Whitman news since 1896

Whitman Wire

Unrealized Gain of $74,000 from ASWC Investments

In 2018, the Associated Students of Whitman College (ASWC)’s senate invested roughly $700,000. About 20% of that went into TIAA-CREF, a bond fund, while the other approximately 80% went into Trillium ESG, an equity fund. According to ASWC President Basil Shevtsov, the money was likely invested due to a surplus in ASWC’s budget back in 2018. Since these initial investments, no more money has been invested.

ESG stands for Environmental Social Governance score, which is a measure by which to assess the equity and sustainability of companies and firms. According to ASWC Finance Chair Bidita Nawar, Trillium ESG and other equity funds are focused on equity and sustainability in their investments.

“When they invest in any company, they keep the ESG standards in mind,” Nawar said.

Now, five years later, ASWC is bringing the investing conversation back to the table. At a senate meeting on Oct. 29, senators were briefed on the current state of ASWC’s investments. A copy of the investment presentation is available through the meeting’s minutes in the ASWC shared drive.

The equity fund has done well, with gains of around $100,000, while the bond fund has lost nearly $30,000. Between the two funds combined, there is an unrealized gain of about $74,000. Following the presentation, the conversation turned to the future, and what should be done with this money.

Shevtsov emphasized that ASWC’s investments are not only being done by students.

“We have a professional helping us make these decisions,” Shevtsov said.

Some senators have raised ethical concerns. According to Shevtsov, these included lobbying on the part of companies the money is invested in and environmental concerns.

Clare Duan is a member of the communications committee. She cited ethical concerns as a major point of consideration when choosing how to move forward with the funds.

“We’re trying to balance economic decisions with being socially conscious,” Duan said.

Nawar weighed in on ESG as an ethics metric.

“There’s a lot of talk around ESG [and if it’s] actually a good indicator of a company or firm’s social and sustainability aspect,” Nawar said.

Right now, the big question is what should be done with the money.

“What percentage of money we can withdraw yearly, without actually disrupting the growth or completely depleting the whole fund [has been calculated] … We could be removing a percentage of that money right now, but that percentage is so small that it really would be practically insignificant,” Shevtsov said.

That means that the two options are to leave the money where it is or withdraw it all. If the money is withdrawn, the question then becomes what should be done with it.

“We can give that funding to student clubs. [We] could give that funding more to WEB [Whitman Events Board]. We could put that into the emergency fund,” Shevtsov said. “There’s countless possibilities where this extra money could go.” 

Another possibility that has been brought up is using the money to subsidize student fees. Students paid $422 each towards ASWC this year. There is some speculation amongst ASWC members that this was the initial purpose of the investments, but there’s no knowing for sure.

“As far as I’m aware, there is no written up long term plan for these funds,” Shevtsov said.

Nawar argued that subsidizing student fees was not the most effective use of money.

“I don’t think that lowering the student fees is necessary because if you’re on financial aid, student fees are covered by financial aid … [A reduction] wouldn’t really make a big change [for] people who are actually paying student fees.

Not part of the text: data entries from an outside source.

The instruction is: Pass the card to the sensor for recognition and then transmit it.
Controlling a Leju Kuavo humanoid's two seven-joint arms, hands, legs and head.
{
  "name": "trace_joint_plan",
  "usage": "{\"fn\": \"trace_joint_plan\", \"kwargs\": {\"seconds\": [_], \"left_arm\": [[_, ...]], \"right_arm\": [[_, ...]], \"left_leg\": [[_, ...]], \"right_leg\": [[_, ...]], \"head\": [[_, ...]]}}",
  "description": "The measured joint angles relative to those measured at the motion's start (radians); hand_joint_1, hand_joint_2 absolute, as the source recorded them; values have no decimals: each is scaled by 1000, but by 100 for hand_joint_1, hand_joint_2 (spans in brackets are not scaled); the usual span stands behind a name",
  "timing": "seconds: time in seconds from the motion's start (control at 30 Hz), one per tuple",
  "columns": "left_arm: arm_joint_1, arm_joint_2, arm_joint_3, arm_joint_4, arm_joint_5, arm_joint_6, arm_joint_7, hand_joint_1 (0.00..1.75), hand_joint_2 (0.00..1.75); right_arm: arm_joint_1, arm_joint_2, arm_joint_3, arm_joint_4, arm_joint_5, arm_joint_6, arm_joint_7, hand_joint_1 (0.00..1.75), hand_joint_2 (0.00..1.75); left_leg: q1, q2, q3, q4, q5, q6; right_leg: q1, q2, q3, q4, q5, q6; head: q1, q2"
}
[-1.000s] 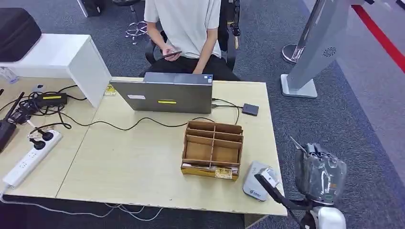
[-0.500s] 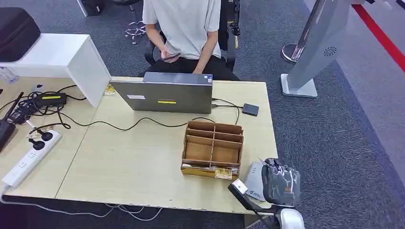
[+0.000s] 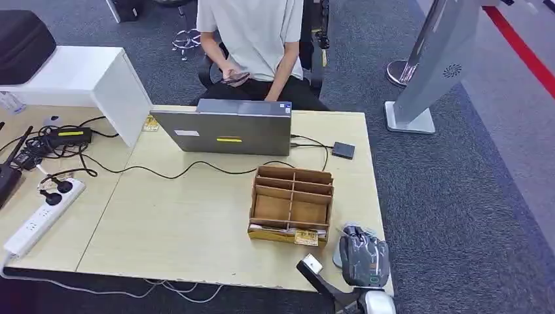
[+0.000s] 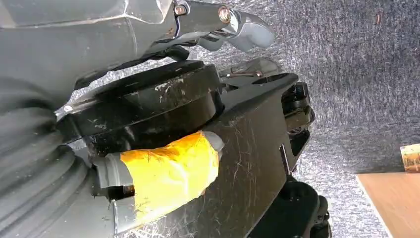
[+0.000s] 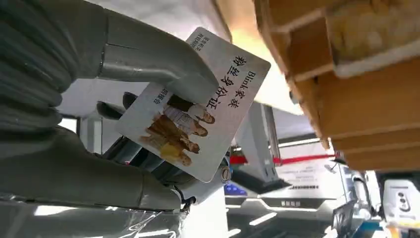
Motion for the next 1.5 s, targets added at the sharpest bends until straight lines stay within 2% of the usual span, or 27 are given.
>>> {"fn": "trace_joint_plan", "kwargs": {"seconds": [0.13, 0.4, 0.5, 0.63, 0.77, 0.87, 0.97, 1.13, 1.23, 1.4, 1.5], "left_arm": [[0, 0, 0, 0, -2, 5, -8, 0, 175], [-4, 3, 0, 0, -6, 18, -24, 0, 175], [-4, 3, 0, 0, -15, 19, -24, 0, 175], [-4, 3, 0, 0, -18, 19, -23, 0, 175], [-4, 3, 0, 0, -28, 14, -13, 0, 175], [-5, 3, 0, 0, -40, 5, -6, 0, 175], [-7, 3, 0, 0, -48, -5, 2, 0, 175], [-13, 3, 0, 0, -68, -18, 14, 0, 175], [-15, 3, 0, 0, -70, -21, 18, 0, 175], [-15, 3, -1, 0, -74, -23, 19, 0, 175], [-17, 3, -8, 0, -82, -35, 21, 0, 175]], "right_arm": [[-21, 0, 7, 67, -30, -36, -16, 175, 175], [-49, 7, -24, 131, -26, -38, -55, 175, 175], [-46, 8, -59, 98, -16, -33, -68, 175, 175], [-59, 8, -90, 14, -16, 7, -63, 175, 175], [-84, 8, -111, -35, -3, -14, -61, 175, 175], [-173, -1, -137, -79, -5, -9, -61, 175, 175], [-309, -10, -163, -90, -17, 10, -70, 175, 175], [-551, -12, -170, -28, -24, 69, -71, 175, 175], [-629, -12, -169, 15, -19, 67, -66, 175, 175], [-676, -10, -167, 59, -18, 66, -60, 175, 175], [-765, -1, -150, 160, -1, 100, -18, 175, 175]], "left_leg": [[0, 2, 1, 0, 0, 0], [0, 3, 3, 0, 0, 1], [0, 3, 2, 0, 0, 1], [0, 5, 2, 0, 0, 1], [0, 5, 1, 0, 1, 0], [0, 7, 1, 0, 2, 0], [0, 7, 1, 0, 3, 1], [0, 6, 1, 0, 7, 0], [0, 2, -1, 0, 8, 1], [0, 1, -2, 0, 7, 1], [-1, 2, -4, 0, 8, 1]], "right_leg": [[0, 2, 0, 0, 0, 0], [0, 2, 2, -1, 1, 0], [0, 2, 2, 0, 2, 1], [0, 3, 1, 0, 3, -1], [0, 4, 0, 0, 3, -1], [0, 6, -1, 1, 5, -1], [0, 7, -1, 1, 7, -1], [0, 6, -2, 1, 9, -1], [0, 3, -2, 1, 9, -1], [0, 2, -2, 1, 8, -1], [-1, 3, -4, 1, 9, 0]], "head": [[0, 0], [0, 0], [0, 0], [0, 0], [0, 0], [0, 0], [0, 0], [0, 0], [0, 0], [0, 0], [0, 0]]}}
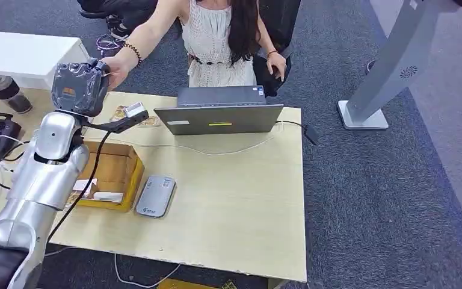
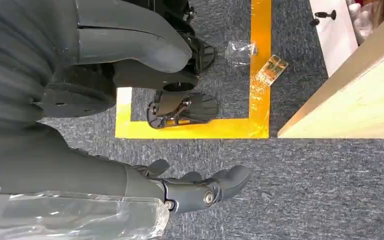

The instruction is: Pass the card to the sensor for recognition and then transmit it.

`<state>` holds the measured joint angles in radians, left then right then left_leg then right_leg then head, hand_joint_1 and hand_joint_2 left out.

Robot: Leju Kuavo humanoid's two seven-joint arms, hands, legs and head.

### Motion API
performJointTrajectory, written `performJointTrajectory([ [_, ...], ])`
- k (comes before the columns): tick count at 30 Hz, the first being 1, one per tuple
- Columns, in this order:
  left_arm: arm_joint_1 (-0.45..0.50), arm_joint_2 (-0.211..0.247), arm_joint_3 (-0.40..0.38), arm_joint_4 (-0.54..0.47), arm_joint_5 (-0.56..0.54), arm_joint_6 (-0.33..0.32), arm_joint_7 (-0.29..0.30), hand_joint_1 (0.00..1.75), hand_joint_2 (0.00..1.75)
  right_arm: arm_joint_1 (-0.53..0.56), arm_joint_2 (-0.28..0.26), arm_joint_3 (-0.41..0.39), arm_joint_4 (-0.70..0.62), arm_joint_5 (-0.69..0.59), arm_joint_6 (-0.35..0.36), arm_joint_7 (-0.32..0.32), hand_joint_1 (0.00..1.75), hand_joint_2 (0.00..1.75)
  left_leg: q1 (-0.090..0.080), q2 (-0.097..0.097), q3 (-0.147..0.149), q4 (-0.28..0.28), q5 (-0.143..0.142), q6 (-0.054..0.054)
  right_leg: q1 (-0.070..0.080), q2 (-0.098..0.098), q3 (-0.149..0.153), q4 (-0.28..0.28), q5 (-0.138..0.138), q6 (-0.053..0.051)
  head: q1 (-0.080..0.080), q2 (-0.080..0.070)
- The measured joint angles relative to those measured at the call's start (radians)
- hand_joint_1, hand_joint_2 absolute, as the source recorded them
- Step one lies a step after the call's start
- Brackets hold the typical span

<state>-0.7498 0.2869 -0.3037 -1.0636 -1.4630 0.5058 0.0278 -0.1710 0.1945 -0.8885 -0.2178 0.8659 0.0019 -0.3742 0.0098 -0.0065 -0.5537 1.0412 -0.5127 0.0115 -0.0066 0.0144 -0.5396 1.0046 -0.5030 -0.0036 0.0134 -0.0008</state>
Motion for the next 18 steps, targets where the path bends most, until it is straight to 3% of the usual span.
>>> performJointTrajectory([
  [18, -0.070, -0.002, 0.000, 0.057, -0.033, -0.019, 0.018, 1.75, 1.75, -0.001, 0.005, 0.015, 0.000, -0.005, 0.001, 0.003, 0.00, 1.75, 0.000, 0.001, 0.000, 0.000, 0.000, 0.000, 0.000, 0.001, -0.001, 0.000, 0.000, 0.000, 0.000, 0.000],
])
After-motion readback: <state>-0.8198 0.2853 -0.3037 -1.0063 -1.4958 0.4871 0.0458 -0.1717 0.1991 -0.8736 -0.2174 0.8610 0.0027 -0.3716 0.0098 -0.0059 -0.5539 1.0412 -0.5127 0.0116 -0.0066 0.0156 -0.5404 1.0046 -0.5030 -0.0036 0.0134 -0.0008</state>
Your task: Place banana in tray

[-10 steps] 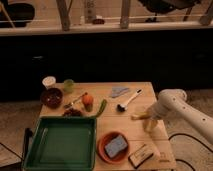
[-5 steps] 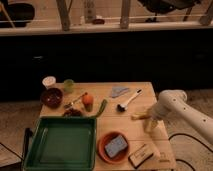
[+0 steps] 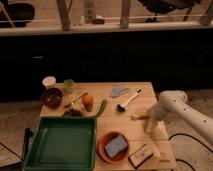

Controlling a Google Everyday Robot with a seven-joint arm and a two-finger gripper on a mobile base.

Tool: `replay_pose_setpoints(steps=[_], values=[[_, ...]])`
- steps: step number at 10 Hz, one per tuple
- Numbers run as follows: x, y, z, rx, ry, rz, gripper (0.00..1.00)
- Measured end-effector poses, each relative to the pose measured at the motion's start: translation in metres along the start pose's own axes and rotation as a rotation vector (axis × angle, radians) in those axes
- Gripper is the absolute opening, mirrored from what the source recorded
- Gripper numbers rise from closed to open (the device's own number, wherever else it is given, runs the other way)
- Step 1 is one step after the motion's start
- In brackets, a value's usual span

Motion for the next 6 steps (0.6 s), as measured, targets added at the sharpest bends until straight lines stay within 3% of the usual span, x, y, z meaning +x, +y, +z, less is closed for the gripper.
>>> replay_pose_setpoints(steps=[6], values=[[0.0000, 0.0017, -0.0012, 0.001, -0.002, -0.002, 0.80]])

And it’s not sustainable,” Nawar said.

The decision of what to do about the investments is one that ASWC will continue to discuss, and one for which they’re interested in hearing student input. 

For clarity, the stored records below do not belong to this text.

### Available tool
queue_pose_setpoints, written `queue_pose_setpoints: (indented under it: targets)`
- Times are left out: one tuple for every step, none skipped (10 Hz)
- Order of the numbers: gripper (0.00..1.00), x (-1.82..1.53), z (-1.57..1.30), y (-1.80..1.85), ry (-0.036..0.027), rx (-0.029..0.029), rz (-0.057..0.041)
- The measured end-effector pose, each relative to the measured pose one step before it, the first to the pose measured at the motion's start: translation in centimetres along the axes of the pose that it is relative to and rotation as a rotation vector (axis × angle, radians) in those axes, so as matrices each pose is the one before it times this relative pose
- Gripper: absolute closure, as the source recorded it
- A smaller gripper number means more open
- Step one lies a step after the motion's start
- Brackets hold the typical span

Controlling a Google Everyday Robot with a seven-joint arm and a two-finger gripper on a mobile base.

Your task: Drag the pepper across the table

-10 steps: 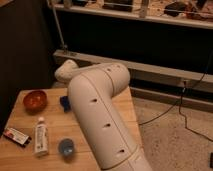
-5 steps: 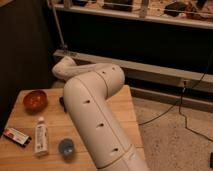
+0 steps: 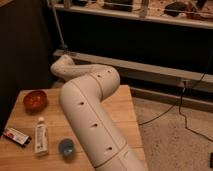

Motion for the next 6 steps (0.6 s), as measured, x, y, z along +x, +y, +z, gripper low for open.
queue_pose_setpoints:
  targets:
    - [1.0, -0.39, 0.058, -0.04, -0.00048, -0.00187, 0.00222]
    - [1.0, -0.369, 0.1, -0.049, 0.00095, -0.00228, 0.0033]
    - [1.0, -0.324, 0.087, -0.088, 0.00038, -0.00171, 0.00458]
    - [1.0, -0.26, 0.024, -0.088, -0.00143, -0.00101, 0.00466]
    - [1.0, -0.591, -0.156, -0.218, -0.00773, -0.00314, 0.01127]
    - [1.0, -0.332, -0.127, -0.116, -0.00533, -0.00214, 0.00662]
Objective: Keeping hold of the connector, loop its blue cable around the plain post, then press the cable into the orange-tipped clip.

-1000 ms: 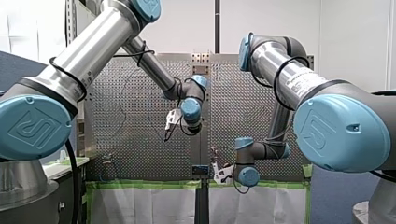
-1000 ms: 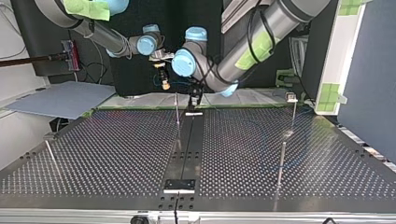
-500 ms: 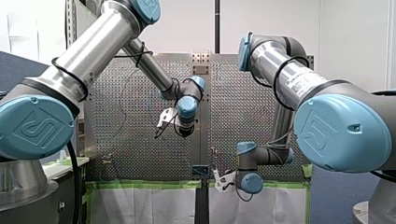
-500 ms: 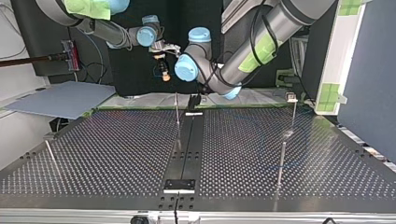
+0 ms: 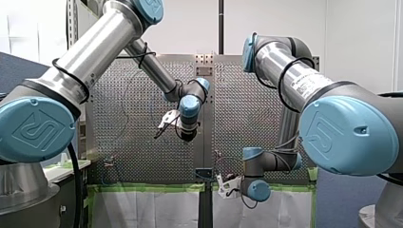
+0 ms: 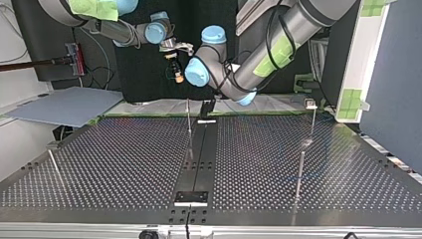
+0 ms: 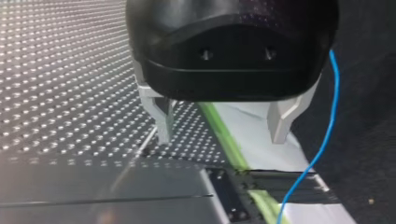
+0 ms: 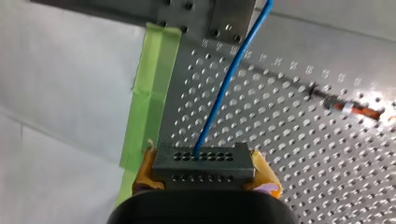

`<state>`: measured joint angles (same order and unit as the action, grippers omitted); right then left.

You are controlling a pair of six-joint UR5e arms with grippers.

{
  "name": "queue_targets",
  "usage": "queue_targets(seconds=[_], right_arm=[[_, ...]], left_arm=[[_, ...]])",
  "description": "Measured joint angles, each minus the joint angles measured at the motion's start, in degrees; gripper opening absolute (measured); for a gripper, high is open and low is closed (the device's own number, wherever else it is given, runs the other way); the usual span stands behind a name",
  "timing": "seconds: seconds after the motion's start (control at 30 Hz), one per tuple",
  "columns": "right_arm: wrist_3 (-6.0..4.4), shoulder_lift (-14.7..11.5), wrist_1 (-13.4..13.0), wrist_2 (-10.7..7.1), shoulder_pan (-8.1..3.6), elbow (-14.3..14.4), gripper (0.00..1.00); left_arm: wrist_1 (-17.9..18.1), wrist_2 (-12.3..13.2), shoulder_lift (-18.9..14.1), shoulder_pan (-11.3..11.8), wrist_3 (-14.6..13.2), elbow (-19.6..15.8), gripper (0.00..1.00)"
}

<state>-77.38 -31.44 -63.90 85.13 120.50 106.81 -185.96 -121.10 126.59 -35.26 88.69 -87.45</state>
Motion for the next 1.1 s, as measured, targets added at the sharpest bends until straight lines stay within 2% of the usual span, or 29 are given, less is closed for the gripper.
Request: queue_targets(seconds=[0.23, 0.43, 0.6, 0.77, 1.1], right_arm=[[-0.55, 0.01, -1.9, -1.17, -0.35, 0.11, 0.0], [-0.67, 0.03, -2.9, -2.14, -0.09, 0.12, 0.0], [-0.61, 0.08, -3.12, -3.23, 0.07, 0.13, 0.0], [-0.49, 0.09, -3.11, -3.61, 0.11, 0.13, 0.0], [-0.52, 0.11, -2.95, -3.29, 0.13, 0.13, 0.0]], left_arm=[[-3.68, 1.08, 0.16, 0.73, -0.11, 0.01, 1.0], [-6.88, 2.76, 2.41, 1.96, -0.9, 0.77, 1.0], [-9.81, 4.87, 5.29, 2.41, -1.45, 3.39, 1.0], [-12.72, 5.86, 7.74, 2.46, -1.6, 6.27, 1.0], [-18.34, 7.74, 8.87, 2.48, -3.61, 11.57, 1.0]])
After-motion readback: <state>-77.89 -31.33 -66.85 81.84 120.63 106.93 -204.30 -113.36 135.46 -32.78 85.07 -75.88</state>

“We really only have attendees that come to senate … for their clubs … but we really want students to come too,” Duan said. “The money should benefit students in some way, or at least be used in a way that students agree with.” 

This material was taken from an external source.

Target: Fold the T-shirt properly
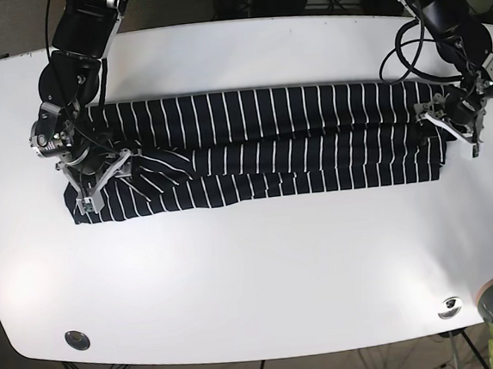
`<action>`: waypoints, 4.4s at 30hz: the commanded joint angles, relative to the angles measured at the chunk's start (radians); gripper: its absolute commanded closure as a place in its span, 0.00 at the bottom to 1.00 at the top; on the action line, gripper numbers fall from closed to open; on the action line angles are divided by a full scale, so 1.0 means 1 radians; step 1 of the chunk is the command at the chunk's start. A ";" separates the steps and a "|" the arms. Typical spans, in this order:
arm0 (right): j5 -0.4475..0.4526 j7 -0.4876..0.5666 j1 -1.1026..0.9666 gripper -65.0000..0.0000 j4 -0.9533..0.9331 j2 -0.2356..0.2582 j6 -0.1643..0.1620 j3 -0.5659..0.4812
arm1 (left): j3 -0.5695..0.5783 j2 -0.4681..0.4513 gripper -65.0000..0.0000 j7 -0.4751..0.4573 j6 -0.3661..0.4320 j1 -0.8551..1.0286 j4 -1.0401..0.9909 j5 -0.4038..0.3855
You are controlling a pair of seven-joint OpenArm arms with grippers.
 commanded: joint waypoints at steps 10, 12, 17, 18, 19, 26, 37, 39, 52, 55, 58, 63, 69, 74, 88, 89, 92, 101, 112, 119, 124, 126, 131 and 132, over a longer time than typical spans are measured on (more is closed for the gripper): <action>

Shevtsov agreed with Duan, encouraging students to interact with ASWC in the best way they can.

“We want to hear your voice … If you can’t make it to [a] senate meeting, that’s okay. You can send us an email and tell us what you think … It’s very, very easy to reach us,” Shevtsov said.

Conversations about investments are still ongoing, and likely will continue for some time.

“From my perspective, it’s not a high priority topic … This isn’t something that is very pressing, but it’s good that we’re starting the conversation now,” said Shevtsov.